Pourtant, s’il ne la quittait pas maintenant, elle serait privée des soins d’une accoucheuse quand viendrait le moment critique. Cette considération l’emporta dans l’esprit de Chatoff sur tout le reste, et, sourd aux gémissements comme aux cris de colère de Marie, il descendit l’escalier de toute la vitesse de ses jambes.
III
En premier lieu il passa chez Kiriloff. Il pouvait être alors une heure du matin. L’ingénieur était debout au milieu de la chambre.
– Kiriloff, ma femme accouche!
– C'est-à-dire… comment?
– Elle accouche, elle va avoir un enfant.
– Vous… vous ne vous trompez pas?
– Oh! non, non, elle est dans les douleurs!… Il faut une femme, une vieille quelconque; cela presse… Pouvez-vous m’en procurer une maintenant? Vous aviez chez vous plusieurs vieilles…
– C’est grand dommage que je ne sache pas enfanter, répondit d’un air songeur Kiriloff, – c'est-à-dire, je ne regrette pas de ne pas savoir enfanter, mais de ne pas savoir comment il faut faire pour… Non, l’expression ne me vient pas.
– Vous voulez dire que vous ne sauriez pas vous-même assister une femme en couches, mais ce n’est pas cela que je vous demande, je vous prie seulement d’envoyer chez moi une bonne vieille, une garde-malade, une servante.
– Vous aurez une vieille, mais ce ne sera peut-être pas tout de suite. Si vous voulez, je puis, en attendant…
– Oh! c’est impossible; je vais de ce pas chez madame Virguinsky, l’accoucheuse.
– Une coquine!
– Oh! oui, Kiriloff, mais c’est la meilleure sage-femme de la ville! Oh! oui, tout cela se passera sans joie, sans piété; ce grand mystère, la venue au monde d’une créature nouvelle, ne sera saluée que par des paroles de dégoût et de colère, par des blasphèmes!… Oh! elle maudit déjà son enfant!…
– Si vous voulez, je…
– Non, non, mais en mon absence (oh! de gré ou de force je ramènerai madame Virguinsky!), venez de temps en temps près de mon escalier et prêtez l’oreille sans faire de bruit, seulement ne pénétrez pas dans la chambre, vous l’effrayeriez, gardez-vous bien d’entrer, bornez-vous à écouter… dans le cas où il arriverait un accident. Pourtant, s’il survenait quelque chose de grave, alors vous entreriez.
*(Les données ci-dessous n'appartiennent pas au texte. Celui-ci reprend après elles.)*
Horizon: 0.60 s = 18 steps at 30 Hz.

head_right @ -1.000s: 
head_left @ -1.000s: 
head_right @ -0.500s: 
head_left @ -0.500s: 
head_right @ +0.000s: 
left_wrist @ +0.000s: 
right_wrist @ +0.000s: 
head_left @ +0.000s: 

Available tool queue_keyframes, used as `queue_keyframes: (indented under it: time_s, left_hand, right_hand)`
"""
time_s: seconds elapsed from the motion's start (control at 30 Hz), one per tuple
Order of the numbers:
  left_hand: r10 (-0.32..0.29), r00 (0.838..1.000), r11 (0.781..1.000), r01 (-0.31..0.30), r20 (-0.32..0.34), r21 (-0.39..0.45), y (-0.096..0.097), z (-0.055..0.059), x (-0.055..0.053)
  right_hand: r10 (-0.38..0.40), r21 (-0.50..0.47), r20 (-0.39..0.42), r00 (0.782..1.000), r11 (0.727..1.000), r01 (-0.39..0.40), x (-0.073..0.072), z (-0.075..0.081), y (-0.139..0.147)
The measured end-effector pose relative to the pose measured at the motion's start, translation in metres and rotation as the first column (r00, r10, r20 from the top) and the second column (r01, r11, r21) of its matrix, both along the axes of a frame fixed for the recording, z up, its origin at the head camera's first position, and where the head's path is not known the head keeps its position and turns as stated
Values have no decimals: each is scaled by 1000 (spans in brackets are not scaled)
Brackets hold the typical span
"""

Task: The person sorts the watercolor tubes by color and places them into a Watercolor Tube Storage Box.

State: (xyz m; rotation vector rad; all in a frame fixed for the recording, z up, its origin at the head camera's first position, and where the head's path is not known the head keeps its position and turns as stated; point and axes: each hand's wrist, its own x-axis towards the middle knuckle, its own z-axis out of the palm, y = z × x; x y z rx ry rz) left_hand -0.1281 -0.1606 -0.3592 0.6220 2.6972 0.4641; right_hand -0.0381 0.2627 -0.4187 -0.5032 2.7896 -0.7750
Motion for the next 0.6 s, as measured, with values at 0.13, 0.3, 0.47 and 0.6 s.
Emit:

– Je comprends. J’ai encore un rouble d’argent. Tenez. Je voulais demain une poule, mais maintenant je ne veux plus. Allez vite, dépêchez-vous. J’aurai du thé toute la nuit.
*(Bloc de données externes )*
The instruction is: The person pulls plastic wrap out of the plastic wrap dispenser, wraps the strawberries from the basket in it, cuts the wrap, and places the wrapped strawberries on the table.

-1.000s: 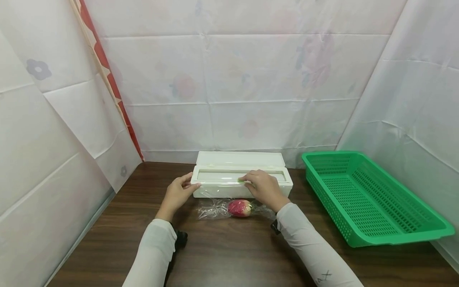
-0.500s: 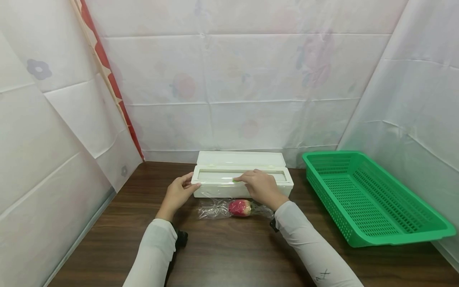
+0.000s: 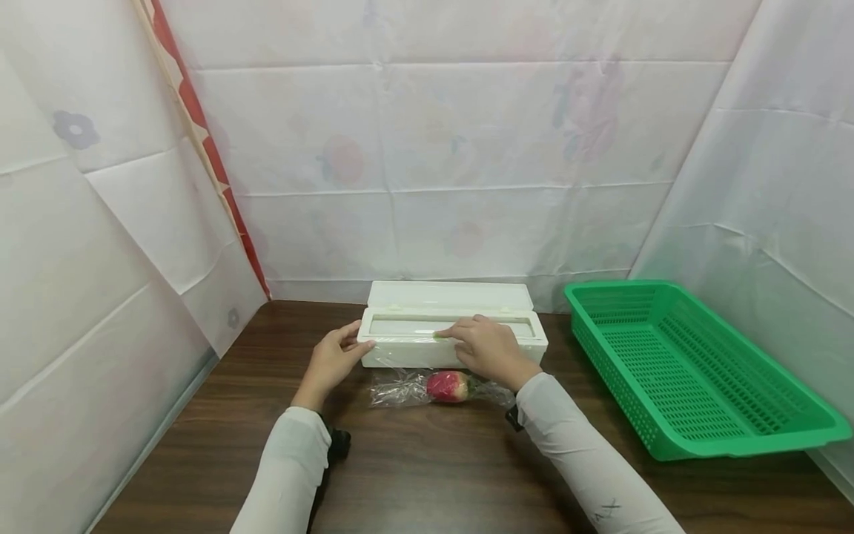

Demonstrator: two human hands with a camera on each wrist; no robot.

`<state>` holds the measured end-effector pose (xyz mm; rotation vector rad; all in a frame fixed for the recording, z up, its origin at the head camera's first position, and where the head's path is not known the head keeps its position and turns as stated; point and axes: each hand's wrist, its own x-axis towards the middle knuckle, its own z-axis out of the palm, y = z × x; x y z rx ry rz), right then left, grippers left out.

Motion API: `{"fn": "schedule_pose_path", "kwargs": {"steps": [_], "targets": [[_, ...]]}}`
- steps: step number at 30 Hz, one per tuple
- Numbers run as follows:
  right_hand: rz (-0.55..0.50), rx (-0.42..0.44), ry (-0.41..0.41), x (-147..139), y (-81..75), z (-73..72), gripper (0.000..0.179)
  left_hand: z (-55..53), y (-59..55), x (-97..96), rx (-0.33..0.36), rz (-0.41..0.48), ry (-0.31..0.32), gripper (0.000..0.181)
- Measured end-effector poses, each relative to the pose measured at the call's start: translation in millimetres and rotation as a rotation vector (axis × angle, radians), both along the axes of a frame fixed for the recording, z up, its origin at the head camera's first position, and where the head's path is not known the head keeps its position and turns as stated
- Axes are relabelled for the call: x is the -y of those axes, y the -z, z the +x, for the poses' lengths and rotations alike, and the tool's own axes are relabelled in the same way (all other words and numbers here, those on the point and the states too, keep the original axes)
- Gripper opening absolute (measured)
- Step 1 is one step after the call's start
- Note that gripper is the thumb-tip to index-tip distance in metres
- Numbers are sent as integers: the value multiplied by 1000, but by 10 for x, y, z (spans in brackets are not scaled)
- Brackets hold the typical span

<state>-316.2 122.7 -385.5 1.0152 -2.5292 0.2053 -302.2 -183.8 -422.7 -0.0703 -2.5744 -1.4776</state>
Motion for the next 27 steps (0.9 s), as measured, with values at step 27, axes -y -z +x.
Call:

Kiriloff n’avait aucune connaissance des projets formés contre Chatoff, il savait seulement que son voisin avait de vieux comptes à régler avec «ces gens-là». Lui-même s’était trouvé mêlé en partie à cette affaire par suite des instructions qui lui avaient été données à l’étranger (instructions, d’ailleurs très superficielles, car il n’appartenait qu’indirectement à la société), mais depuis quelque temps il avait abandonné toute occupation, à commencer par «l’œuvre commune», et il menait une vie exclusivement contemplative. Quoique Pierre Verkhovensky eût, au cours de la séance, invité Lipoutine à venir avec lui chez Kiriloff pour se convaincre qu’au moment voulu l’ingénieur endosserait l’ «affaire Chatoff», il n’avait cependant pas soufflé mot de ce dernier dans sa conversation avec Kiriloff. Jugeant sans doute imprudent de révéler ses desseins à un homme dont il n’était pas sûr, il avait cru plus sage de ne les lui faire connaître qu’après leur mise à exécution, c'est-à-dire le lendemain: quand ce sera chose faite, pensait Pierre Stépanovitch, Kiriloff prendra cela avec son indifférence accoutumée. Lipoutine avait fort bien remarqué le silence gardé par son compagnon sur l’objet même qui motivait leur visite chez l’ingénieur, mais il était trop troublé pour faire aucune observation à ce sujet.
Chatoff courut tout d’une haleine rue de la Fourmi; il maudissait la distance, et il lui semblait qu’il n’arriverait jamais.